Nápoles eleva el tango a objeto de manipulación estética

En Via Toledo, la principal arteria comercial de la ciudad, el público se agolpa frente al escaparate de una tienda de moda. Eso ha sucedido varios días a varias horas. Se trata de la performance del coreógrafo y bailarín argentino Rodrigo pardo titulada Tango-Toilet, una apuesta de impacto que ya se vio en otro formato en la Bienal de Venecia de 2007 (donde recibió una especial atención de la crítica de arte). En el estrecho espacio de un baño con su mobiliario estándar (bañera, lavamanos, urinario, espejo) un hombre se acicala y ritualiza ese quehacer solitario hasta que llega la bailarina y escalando pared, ducha y bidé, se entrelazan en un frenético tango sexual y rítmico.

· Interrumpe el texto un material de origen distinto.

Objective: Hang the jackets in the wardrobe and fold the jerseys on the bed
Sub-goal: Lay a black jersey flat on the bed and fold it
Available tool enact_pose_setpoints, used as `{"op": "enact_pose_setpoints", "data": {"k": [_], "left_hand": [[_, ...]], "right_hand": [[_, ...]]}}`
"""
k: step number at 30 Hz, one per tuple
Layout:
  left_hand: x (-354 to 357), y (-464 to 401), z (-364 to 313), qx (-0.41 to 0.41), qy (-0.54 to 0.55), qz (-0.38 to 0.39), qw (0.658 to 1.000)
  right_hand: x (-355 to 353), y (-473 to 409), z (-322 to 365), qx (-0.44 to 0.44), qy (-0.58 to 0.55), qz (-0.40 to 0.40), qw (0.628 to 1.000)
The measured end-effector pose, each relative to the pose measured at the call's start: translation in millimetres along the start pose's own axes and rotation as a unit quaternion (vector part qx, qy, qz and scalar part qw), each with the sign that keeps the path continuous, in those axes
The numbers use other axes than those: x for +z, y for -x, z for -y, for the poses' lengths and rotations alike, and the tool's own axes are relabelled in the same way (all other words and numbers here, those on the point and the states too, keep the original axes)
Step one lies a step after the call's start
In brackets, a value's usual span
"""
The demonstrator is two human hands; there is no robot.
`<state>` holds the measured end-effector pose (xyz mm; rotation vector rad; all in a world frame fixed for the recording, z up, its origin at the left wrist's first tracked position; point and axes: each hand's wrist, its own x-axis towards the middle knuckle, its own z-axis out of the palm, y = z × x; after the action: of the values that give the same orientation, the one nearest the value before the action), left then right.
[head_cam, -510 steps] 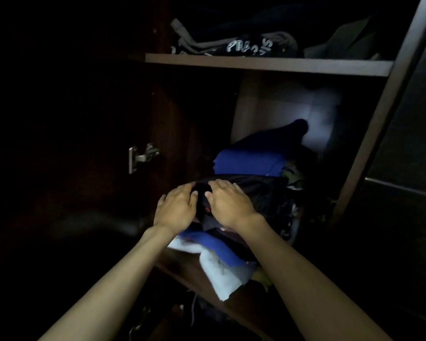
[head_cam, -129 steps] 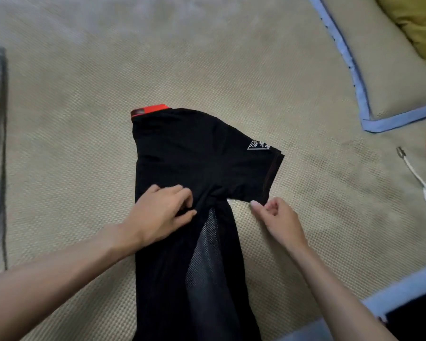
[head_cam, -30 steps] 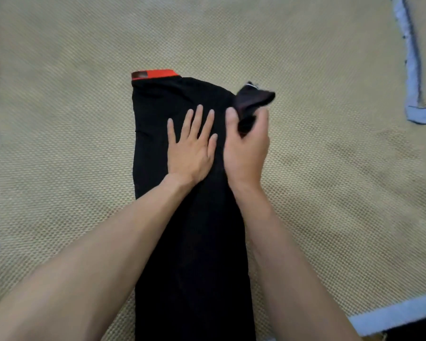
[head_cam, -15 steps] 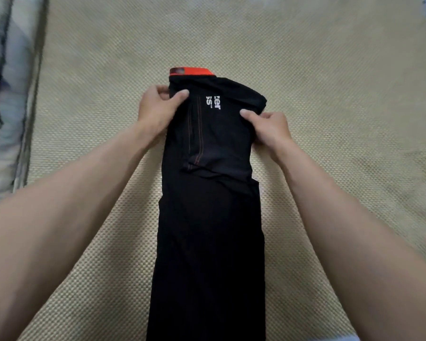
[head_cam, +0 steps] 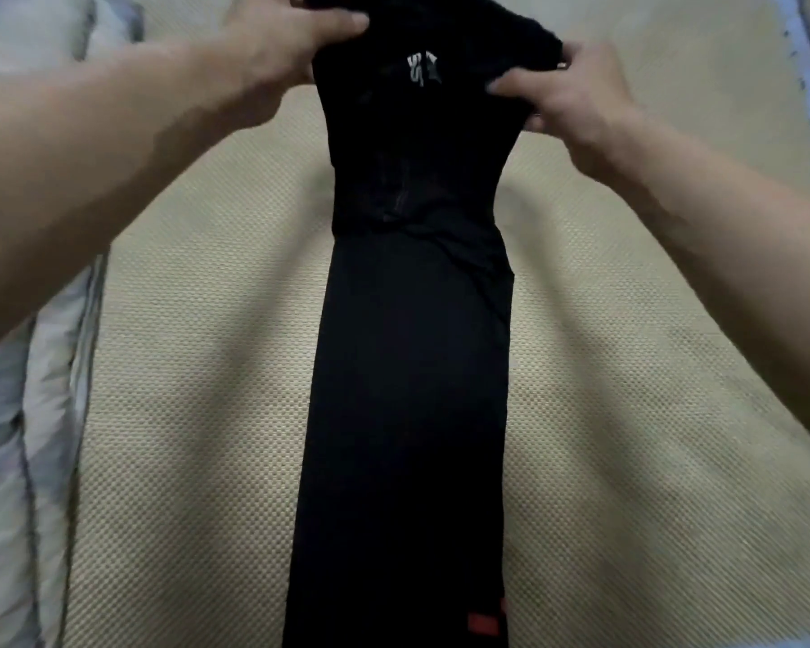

Más original imposible, más riesgo tampoco.

El éxito de Tango-Toilet en el la programación del Festival de Nápoles superó lo esperado y desde luego, es mjucho más que lo que se obtuvo en Venecia en 2007. La obra dura 10 minutos, pero la gente no se quería marchar; como siempre, el público quería más y entendiendo enseguida de que se trataba de arte y no de una promoción con maniquíes vivos tras un cristal para venderte sostenes.

Rodrigo Pardo se acompaña de la bailarina Claudia Jakobsen y ha razonado así su propuesta: "Viniendo de un país con grandes dificultades económicas he comprendido que debo concebir la creación desde sus puntos límite. Hace años, en Buenos Aires, no encontraba un sitio donde exhibir mi baile. Una mañana, me desperté y viéndome en el espejito de mi minúsculo baño, todavía medio dormido, entreví a mis espaldas por el espejo que el cuarto de baño se me convertía en un espacio de danza, que el tango coloreaba de glamour mi gris cotidianeidad".

Es ese imaginario descabellado y surrealista lo que ha convertido Pardo en realidad teatral, ha subvertido con eficacia lo doméstico y privado, en público y espectacular. Concentrados, ajenos a lo que sucede tras esa "cuarta pared" de cristal, los dos bailarines se entrelazan, y evolucionan en vertical u oblicuamente, lo que permite un espacio que no supera los ocho metro cuadrados y que ejerce el rol figurado de cárcel, espejo y patria.

Siempre al hilo del tango, la otra pieza de gran formato que ha albergado el Teatro de Ópera San Carlo es Napoletango, creación del multifacético Giancarlo Sepe, además de la Cantanta a Maradora que ya había abierto emotivamente el festival.

Napoletango no es un musical al uso. De hecho sus protagonistas no se encierran en la casilla del bailarín-actor sino que van más allá. Exprimen el histrión, se desdoblan en unas frenéticas secuencias corales a veces de estética a la americana y otras más enraizadas en las formas del teatro-danza centroeuropeo. Por momentos estamos en un musical de Broadway pero a los pocos minutos viajamos a una estética cercana a Pina Bausch. Se trata de un eclecticismo que busca acercarse al espectador, de hecho se le hace participar en varios momentos y de diversas maneras (los bailarines sacan a bailar a los espectadores de la platea y se mezclan con ellos). El elenco va encarnando los retratos de personajes contrastantes, los miembros de esa familia (en palabras de Sepe "llevado el circo familiar al terreno de las ceremonias religiosas y las fiestas populares"), verdaderos cómicos de la legua, que ven en el tango y su práctica profesional una salida desesperada, una luz de supervivencia. El viaje incesante a lo desconocido, las frustraciones, lo sueños hechos pedazos y la posibilidad de exprimirse en una danza cuerpo a cuerpo dotan a esta obra de una fuerza comunicativa feroz; sí es seguramente el triunfo descarnado de lo vitalista sobre el academicismo, de los trazos gruesos naturalistas sobre el esteticismo de las apariencia y la corrección. Pero como siempre ocurre en estos grandes teatros convencionales, hubo aplausos furiosos y algunos abucheos desde los palcos altos (era de esperar), que veían cómo el sacro escenario del San Carlo era hollado por una horda de artistas de los géneros que el elitismo galopante que asola los entes líricos considera espurios. Ya es un logro de este festival que aspira a ponerse en la cabeza de sus congéneres europeos, que precisamente un ente lírico como el Teatro San Carlo entre a formar parte de un festival dinámico, moderno y lleno de riesgo en su programación. Napoletango tiene unos diseños funcionales y sin sorpresas de Carlo de Marino que van de la provocación al cabaré. Las luces de Umile Vanieri ase llevan parte del mérito con toda justicia y la música original de Davide Mastrogiovanni consigue encolarse con fluidez a las piezas tradicionales del género tanguista.